For this reason, banks that want to earn the trust of millennials have to meet them where they are — and take the long view, says Bruce Whitehurst, president and CEO of the Virginia Bankers Association.
The first step is providing all the technology-enabled channels that millennials expect. These include online bill pay, the ability to bank and make deposits using smartphones and tablets, and access to smart ATMs that, among other things, “remember” how much money a customer withdraws each week (and in what denominations) and offers a shortcut to that transaction on the first screen.
“Millennials are not the only bank customers that want this stuff, but they are digital natives who are totally comfortable with technology because they’ve grown up with it, and so they have an absolute expectation that it should be available to them,” Whitehurst explains. “They also want a lot more of it than other generations. They want it to be available for everything.”
Five years ago, the 162-year-old Burke & Herbert Bank, Virginia’s oldest continuously operated bank, came face to face with this reality. “We did some research within the community and found that younger people had a perception of us as ‘a bank for my parents and grandparents, but not for me,’ mainly because of all the personal service, the in-branch banking, that has always been the bank’s strength,” recalls Terry Cole, senior vice president and director of products, marketing and sales for the Alexandria-based bank.
That finding explained why the bank’s rate of new account openings was historically light. “Our thought at that point was: ‘Where are we going to find the bank’s customer base of the future?’” she states. “It certainly heightened our sense of urgency.”

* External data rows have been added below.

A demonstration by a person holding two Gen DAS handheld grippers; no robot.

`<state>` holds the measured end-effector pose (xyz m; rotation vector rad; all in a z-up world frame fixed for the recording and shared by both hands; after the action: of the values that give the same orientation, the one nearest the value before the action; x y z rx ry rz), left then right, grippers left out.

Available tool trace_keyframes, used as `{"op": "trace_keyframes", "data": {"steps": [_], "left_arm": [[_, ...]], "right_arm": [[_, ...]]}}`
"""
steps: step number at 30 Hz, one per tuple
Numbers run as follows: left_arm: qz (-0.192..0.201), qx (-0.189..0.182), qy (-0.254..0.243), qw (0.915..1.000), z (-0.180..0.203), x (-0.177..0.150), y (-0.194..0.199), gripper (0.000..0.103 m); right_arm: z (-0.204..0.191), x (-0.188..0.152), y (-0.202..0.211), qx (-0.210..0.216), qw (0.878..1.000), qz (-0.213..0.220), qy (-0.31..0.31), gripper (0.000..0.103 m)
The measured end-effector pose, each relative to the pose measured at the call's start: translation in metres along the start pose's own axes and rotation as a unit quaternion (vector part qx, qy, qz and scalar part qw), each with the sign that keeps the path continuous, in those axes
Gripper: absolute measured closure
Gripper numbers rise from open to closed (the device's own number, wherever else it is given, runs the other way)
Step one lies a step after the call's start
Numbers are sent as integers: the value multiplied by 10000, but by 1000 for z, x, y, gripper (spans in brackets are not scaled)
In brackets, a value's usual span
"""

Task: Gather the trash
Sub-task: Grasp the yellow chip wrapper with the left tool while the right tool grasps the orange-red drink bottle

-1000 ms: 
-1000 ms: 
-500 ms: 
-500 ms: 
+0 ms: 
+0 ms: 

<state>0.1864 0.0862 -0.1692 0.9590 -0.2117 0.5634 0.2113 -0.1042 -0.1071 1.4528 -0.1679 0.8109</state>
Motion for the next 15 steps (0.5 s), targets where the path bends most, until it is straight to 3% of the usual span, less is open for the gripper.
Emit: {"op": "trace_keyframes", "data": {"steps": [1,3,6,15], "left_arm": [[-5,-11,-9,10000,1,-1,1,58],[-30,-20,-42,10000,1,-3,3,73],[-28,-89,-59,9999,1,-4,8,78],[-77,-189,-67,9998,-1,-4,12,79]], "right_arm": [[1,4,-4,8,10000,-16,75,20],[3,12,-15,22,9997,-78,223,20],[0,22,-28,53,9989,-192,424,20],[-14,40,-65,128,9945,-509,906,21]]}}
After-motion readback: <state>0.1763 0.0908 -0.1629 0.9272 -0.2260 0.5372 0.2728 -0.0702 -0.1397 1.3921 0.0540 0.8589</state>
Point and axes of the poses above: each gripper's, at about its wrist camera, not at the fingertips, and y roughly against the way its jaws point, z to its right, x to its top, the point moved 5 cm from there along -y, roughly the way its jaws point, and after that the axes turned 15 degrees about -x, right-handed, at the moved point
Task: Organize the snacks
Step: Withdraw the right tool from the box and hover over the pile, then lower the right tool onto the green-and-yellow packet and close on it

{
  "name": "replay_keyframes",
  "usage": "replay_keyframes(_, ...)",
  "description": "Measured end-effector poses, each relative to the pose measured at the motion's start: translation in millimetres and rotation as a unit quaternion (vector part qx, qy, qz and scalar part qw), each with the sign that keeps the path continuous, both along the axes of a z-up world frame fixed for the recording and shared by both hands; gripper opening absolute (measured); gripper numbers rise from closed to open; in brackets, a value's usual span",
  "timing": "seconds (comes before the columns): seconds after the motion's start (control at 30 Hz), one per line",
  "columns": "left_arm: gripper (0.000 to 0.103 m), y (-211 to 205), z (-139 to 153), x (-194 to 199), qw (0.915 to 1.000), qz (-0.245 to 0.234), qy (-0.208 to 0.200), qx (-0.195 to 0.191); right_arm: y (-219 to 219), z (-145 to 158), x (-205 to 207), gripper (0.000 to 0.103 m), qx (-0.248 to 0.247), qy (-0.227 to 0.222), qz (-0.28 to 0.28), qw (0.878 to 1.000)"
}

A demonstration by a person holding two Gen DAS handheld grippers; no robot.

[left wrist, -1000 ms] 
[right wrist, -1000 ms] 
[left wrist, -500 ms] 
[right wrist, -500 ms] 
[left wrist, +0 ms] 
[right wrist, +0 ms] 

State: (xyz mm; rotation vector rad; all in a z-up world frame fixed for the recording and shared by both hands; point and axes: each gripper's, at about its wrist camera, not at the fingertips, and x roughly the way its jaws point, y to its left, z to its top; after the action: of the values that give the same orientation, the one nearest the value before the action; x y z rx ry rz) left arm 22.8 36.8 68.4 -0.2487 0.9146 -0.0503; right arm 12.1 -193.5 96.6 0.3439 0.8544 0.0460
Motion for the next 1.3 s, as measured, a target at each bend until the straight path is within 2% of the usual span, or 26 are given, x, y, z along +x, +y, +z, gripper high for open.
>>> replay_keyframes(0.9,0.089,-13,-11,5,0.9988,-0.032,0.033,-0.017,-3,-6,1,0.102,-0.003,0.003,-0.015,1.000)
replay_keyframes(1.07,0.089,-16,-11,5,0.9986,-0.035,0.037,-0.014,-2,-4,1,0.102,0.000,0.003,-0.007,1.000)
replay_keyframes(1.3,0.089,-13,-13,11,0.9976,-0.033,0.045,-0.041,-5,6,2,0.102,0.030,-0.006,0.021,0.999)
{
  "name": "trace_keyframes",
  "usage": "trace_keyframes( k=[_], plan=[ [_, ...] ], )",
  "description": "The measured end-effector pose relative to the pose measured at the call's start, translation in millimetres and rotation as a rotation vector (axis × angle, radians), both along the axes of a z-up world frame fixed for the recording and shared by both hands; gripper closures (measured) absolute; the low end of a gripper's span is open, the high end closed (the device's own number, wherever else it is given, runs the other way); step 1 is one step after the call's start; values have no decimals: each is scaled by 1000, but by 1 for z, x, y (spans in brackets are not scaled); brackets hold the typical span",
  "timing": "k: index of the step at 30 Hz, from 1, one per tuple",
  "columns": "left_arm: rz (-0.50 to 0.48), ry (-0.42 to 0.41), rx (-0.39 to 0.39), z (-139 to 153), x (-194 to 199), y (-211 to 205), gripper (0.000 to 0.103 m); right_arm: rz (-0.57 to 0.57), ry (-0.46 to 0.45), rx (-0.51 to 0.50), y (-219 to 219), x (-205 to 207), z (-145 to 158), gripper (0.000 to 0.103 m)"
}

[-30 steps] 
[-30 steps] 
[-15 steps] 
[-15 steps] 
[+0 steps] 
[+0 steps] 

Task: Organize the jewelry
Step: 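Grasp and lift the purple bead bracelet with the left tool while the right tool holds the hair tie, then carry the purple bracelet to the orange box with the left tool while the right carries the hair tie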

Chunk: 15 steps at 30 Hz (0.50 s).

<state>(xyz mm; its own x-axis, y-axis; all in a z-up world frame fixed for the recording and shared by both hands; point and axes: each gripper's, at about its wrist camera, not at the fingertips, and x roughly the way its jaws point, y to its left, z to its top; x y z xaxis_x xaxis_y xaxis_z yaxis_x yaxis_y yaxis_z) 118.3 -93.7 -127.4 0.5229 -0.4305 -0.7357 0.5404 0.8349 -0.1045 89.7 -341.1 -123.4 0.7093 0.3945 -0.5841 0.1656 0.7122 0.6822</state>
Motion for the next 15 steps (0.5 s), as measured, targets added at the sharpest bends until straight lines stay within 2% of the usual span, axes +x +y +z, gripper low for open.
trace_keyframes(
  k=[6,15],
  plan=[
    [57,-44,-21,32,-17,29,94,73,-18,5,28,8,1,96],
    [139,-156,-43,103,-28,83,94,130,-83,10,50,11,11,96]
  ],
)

Burke & Herbert quickly created a strategy to modernize the bank’s products, services and delivery systems — revamping its website, adding the latest in online bill pay, mobile banking and deposit capabilities, and upgrading its ATM network. But it also developed new products that feed millennials’ need for convenience and value, such as a creating a new checking account with unlimited, fee-free ATM use, with the bank picking up any surcharges levied by other banks. The bank also upped its service game. New account holders, for example, always get a personal call from the branch manager.
“That was never done exclusively for the millennials, but we feel like we are definitely getting their attention,” says Cole, pointing to the fact that since 2010, the bank’s personal checking account portfolio nearly doubled to almost 44,000, with the majority of those new account holders skewing to a much younger audience.
All service, all the time
As much as millennials love their technology, they are better characterized by their need for “omni-channel” service, according to Hughes. “They are used to and expect to engage with a brand through multiple channels,” he says, noting that besides online and mobile, they also want to be able to reach someone via text, chat, on the phone and in-person.
“They want those experiences to be seamless across all those channels and they want the process and the experience to be consistent and they don’t want to have to restate who they are and what their issue is,” Hughes explains. “We’re doing a lot of work right now to tie all of those channels together, recognizing that millennials really do want to engage with a financial services company when and where they want it and how they want it.”
In fact, one of the biggest misconceptions about millennials is the belief that they will always choose technology to the exclusion of traditional interaction, says Gary Shook, CEO of Middleburg Bank. They will come into the bank for assistance and advice — if they’ve got a good enough reason.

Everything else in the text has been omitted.